有钱能使鬼推磨嘛,送餐小哥周恭和老叟俩个儿子端来打包的酒菜,从村里最富的小地主家买的。老叟颤颤巍巍的点燃两根蜡烛,平民可舍不得点蜡烛明显是地主家里的,整个房间已经亮起来很多。买来的酒菜热气腾腾香气扑鼻,众人早就饿得前胸贴后背不停咽口水,蛊朴取出一份放到将军面前,刘木仍挥挥手示意护卫随便吃。
“老者一家坐下用些吧。”
“谢将军。”
老叟一家不知多久没吃肉,如同丧尸一样疯狂啃食肥美的鸡腿,黑灯瞎火看着还真是怪恐怖的。刘木仍清楚汉代生产条件有限,老叟家道中落空有大院子却食不果腹。刘木仍心神不宁随意吃些蔬果,想弄清楚这是个什么地方。
“请问老者如何称呼,这村落又是什么地方?”
“老朽姓卓,这里是双燕乡算是安稳太平的大乡。有秩姓方下辖二十游徼,乡里三老在咱们村里有一个,最近的亭长姓李下辖四个求盗,里正姓李下辖两位里监门住在前面……”老叟津津有味吃鸡腿,竹筒倒豆子般讲述双燕乡情况,两个儿子都三十岁左右一直在埋头吃肉。
“少君,往南就是大谷关。”
“这都跑到哪了?舆图!”
蛊朴从怀里取出一份舆图,刘木仍拿过来仔仔细细看一遍,再往南是有驻军营地的大谷关。这附近只有游徼求盗维护治安,村落被土墙围住由里监门看守,那群影士追来就是猛虎驱羊根本拦不住。
把舆图收好还给蛊朴,护卫吃饱喝足哈欠连天开始轮流值夜。将军府有自制牙刷和柔软绢帕,这里连粗盐漱口都做不到实在难受呀,刘木仍躺到矮榻也顾不上卫生。迷迷糊糊睡一阵子起来值夜,毕竟人手有限要适当体谅属下。

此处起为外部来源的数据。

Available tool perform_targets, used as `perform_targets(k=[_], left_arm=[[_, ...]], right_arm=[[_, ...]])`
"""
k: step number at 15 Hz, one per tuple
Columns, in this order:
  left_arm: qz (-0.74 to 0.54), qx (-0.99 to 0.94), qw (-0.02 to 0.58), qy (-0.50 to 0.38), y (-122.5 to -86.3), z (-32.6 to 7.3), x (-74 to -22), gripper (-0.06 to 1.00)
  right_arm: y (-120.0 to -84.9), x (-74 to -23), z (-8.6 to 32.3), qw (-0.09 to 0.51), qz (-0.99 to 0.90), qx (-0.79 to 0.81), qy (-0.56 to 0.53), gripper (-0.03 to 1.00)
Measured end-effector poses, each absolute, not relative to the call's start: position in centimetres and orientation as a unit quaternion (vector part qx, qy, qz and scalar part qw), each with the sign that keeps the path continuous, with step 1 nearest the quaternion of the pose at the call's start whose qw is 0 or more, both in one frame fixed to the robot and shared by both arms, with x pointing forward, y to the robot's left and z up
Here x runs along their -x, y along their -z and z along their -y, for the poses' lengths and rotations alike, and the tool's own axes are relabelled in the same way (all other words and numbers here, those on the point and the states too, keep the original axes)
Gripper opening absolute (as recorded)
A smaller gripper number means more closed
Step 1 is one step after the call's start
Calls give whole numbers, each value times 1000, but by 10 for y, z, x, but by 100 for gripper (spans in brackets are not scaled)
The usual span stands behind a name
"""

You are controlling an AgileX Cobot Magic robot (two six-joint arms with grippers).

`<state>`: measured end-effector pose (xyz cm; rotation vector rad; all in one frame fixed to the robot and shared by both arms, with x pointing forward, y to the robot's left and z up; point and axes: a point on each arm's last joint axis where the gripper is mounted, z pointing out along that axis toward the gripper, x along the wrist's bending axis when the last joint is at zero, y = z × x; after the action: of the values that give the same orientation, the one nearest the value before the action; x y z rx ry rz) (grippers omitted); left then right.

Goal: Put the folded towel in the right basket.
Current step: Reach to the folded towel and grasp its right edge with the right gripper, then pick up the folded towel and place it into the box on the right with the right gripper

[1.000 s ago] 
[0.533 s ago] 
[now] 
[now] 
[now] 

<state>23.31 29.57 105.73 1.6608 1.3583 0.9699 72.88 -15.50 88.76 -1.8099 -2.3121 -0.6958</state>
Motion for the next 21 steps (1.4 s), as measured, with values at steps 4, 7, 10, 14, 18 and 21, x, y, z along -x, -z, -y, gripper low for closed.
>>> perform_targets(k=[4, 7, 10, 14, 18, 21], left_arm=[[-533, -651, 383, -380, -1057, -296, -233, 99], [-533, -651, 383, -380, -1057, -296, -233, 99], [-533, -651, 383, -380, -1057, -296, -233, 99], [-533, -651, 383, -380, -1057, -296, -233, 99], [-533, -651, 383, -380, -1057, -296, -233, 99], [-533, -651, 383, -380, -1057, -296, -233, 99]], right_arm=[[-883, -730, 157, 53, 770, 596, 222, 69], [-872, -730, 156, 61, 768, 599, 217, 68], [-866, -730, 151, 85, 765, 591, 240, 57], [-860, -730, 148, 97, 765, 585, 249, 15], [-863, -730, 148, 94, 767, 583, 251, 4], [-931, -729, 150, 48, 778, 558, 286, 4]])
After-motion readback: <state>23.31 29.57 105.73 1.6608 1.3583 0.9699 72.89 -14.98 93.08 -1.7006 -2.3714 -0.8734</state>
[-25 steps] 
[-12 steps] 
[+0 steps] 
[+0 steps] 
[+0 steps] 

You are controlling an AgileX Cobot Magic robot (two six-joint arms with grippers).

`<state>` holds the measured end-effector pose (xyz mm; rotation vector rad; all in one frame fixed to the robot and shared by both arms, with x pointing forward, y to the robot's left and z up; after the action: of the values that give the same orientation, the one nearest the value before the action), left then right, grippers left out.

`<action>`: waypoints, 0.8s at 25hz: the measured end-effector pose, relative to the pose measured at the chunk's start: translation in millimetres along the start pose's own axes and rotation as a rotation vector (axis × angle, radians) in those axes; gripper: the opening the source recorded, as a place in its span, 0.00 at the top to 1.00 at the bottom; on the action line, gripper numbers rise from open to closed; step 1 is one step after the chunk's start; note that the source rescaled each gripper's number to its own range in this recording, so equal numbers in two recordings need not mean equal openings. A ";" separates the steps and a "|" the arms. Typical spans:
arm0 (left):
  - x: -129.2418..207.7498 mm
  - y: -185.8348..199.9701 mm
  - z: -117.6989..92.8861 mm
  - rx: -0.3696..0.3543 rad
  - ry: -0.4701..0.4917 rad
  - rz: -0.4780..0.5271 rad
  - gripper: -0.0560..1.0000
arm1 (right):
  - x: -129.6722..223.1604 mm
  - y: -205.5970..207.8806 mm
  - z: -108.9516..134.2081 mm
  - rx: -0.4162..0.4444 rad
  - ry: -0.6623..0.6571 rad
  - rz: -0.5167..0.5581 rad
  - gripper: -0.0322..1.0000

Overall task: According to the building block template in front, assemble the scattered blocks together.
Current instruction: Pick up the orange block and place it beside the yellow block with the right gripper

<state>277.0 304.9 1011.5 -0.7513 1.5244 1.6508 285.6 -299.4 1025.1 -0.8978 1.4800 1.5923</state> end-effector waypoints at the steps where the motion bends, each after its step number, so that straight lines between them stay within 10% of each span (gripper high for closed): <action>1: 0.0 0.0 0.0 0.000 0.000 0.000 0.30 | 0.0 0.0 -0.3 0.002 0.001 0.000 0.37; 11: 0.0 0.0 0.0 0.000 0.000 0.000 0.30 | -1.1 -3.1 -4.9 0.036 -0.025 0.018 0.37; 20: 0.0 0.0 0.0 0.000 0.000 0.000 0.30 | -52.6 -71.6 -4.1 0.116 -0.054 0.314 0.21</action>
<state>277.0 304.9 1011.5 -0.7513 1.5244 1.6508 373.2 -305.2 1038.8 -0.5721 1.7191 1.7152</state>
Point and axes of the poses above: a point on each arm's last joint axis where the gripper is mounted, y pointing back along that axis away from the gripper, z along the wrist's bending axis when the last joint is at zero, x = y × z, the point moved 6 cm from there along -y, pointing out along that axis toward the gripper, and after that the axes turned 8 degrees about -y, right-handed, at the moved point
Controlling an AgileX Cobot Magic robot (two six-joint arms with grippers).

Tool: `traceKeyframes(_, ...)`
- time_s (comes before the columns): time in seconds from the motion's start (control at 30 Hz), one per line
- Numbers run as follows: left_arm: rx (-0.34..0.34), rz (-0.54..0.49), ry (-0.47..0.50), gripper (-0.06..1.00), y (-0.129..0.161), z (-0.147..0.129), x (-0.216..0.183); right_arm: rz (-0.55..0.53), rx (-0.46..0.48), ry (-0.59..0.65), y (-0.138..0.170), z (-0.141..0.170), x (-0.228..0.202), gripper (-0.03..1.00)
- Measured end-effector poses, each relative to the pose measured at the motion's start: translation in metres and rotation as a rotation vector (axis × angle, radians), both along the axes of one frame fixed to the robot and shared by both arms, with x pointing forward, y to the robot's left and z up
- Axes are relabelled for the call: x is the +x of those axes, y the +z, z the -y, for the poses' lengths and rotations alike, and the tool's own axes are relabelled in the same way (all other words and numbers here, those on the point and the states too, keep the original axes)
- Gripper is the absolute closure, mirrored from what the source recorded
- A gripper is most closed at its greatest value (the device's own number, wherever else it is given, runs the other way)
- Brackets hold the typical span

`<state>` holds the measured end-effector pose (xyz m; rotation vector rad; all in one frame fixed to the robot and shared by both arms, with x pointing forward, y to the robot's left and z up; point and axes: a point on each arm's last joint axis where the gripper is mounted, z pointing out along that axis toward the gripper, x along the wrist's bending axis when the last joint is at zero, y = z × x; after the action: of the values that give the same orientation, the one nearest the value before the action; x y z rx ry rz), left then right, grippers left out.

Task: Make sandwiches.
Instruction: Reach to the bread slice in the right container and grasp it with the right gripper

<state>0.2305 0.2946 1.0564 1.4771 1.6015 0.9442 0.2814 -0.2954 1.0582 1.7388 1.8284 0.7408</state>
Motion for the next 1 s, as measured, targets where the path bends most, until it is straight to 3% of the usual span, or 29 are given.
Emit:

刘木仍半夜到輂车里值夜,亲身体验寒风凛冽冰冻三尺,影士不至于敬业到半夜追来吧。值夜结束的周恭回房占据矮榻,刘木仍裹紧披风感叹冬天是要命的冷,要是能吃一份麻辣烫该多好呀。公元二世纪平均气温已经下降一点五摄氏度,三国时期曹老板喜欢橘子树,栽种在铜雀台附近能够开花却不结果。